*What the task requires*. Look below for the lines from the one with "(256, 224): 37" to the one with "In the picture the", and copy exactly those lines, both ends included.

*Source records*.
======
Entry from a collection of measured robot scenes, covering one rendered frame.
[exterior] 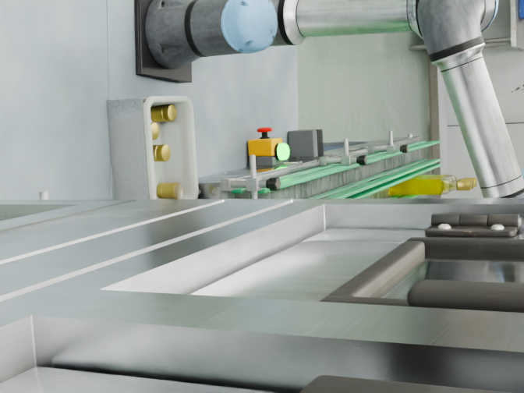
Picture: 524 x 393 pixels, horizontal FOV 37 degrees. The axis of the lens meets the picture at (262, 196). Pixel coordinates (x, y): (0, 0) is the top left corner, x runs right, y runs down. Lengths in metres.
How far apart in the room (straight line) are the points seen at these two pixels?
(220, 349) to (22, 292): 0.13
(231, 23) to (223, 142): 0.47
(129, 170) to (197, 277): 1.09
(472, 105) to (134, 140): 0.62
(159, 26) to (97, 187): 0.36
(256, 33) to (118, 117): 0.31
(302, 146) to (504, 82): 5.31
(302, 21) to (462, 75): 0.39
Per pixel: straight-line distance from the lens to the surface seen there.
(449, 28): 1.40
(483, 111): 1.41
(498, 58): 7.50
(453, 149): 7.57
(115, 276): 0.38
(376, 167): 2.70
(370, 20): 1.58
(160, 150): 1.57
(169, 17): 1.62
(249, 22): 1.54
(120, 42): 1.59
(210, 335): 0.28
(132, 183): 1.51
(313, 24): 1.63
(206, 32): 1.57
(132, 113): 1.50
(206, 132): 1.86
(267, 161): 2.02
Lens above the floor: 1.64
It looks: 25 degrees down
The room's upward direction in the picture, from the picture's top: 90 degrees clockwise
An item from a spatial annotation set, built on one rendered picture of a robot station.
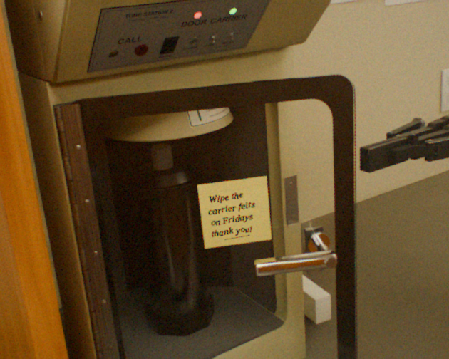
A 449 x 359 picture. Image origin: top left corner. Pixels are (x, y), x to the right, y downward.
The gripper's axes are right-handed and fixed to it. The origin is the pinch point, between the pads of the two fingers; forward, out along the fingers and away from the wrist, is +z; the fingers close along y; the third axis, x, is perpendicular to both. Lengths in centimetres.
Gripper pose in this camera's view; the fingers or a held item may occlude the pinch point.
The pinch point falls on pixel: (384, 154)
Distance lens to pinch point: 75.8
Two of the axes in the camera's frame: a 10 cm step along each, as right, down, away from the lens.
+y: 5.4, 2.2, -8.1
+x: 0.9, 9.5, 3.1
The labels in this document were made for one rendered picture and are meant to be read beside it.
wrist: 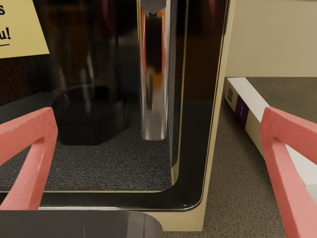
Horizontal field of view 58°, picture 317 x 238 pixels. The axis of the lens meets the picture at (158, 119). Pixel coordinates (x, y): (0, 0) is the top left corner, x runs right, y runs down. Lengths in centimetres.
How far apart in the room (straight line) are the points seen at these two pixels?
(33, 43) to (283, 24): 58
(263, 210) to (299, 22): 45
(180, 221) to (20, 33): 24
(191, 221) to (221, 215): 5
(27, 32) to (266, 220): 31
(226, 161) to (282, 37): 37
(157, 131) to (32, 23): 10
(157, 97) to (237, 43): 54
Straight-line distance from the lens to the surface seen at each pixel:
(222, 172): 42
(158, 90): 15
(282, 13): 70
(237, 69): 71
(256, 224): 37
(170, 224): 34
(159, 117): 16
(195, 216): 33
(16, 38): 21
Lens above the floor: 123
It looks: 34 degrees down
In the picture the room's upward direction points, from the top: straight up
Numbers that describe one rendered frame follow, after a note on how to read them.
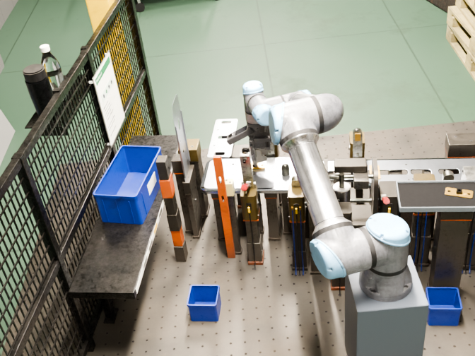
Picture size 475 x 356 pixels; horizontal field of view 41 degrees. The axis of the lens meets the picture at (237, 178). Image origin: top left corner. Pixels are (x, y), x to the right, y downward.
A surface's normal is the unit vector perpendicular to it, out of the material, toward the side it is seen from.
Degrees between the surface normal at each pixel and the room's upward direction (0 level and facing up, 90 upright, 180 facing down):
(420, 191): 0
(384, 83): 0
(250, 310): 0
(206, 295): 90
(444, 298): 90
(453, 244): 90
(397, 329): 90
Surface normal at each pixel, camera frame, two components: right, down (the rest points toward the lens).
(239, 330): -0.10, -0.79
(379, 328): 0.04, 0.61
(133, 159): -0.20, 0.61
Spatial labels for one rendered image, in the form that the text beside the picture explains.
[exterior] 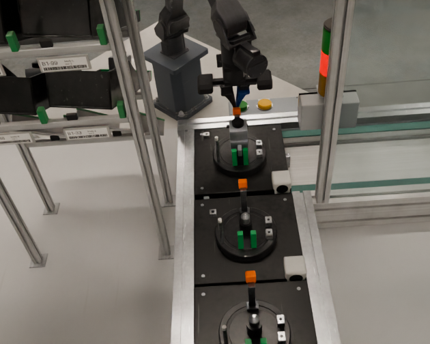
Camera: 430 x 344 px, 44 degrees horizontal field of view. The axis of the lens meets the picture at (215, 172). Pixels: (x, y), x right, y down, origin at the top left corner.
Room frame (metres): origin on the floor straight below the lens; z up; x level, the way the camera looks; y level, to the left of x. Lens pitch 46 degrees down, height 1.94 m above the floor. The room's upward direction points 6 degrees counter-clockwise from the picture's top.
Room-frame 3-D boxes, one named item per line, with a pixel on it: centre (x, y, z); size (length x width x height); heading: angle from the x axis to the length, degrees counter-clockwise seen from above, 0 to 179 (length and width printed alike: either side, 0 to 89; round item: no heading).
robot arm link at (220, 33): (1.05, -0.10, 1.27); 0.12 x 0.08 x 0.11; 28
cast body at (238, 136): (0.97, -0.07, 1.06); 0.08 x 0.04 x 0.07; 177
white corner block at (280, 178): (0.88, -0.16, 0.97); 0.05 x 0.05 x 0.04; 87
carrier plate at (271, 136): (0.98, -0.07, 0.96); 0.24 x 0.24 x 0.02; 87
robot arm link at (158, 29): (1.37, 0.08, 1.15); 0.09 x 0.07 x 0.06; 118
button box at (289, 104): (1.19, -0.16, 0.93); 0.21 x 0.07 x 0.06; 87
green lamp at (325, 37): (0.85, -0.25, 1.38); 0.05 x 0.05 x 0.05
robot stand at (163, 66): (1.37, 0.08, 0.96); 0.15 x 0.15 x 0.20; 42
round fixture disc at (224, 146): (0.98, -0.07, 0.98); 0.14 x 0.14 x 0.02
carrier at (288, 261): (0.72, -0.06, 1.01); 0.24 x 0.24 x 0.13; 87
======
*Result for this task*.
(256, 224): 37
(170, 224): 34
(159, 117): 16
(195, 216): 33
(16, 38): 21
Lens above the floor: 123
It looks: 34 degrees down
In the picture the room's upward direction points, from the top: straight up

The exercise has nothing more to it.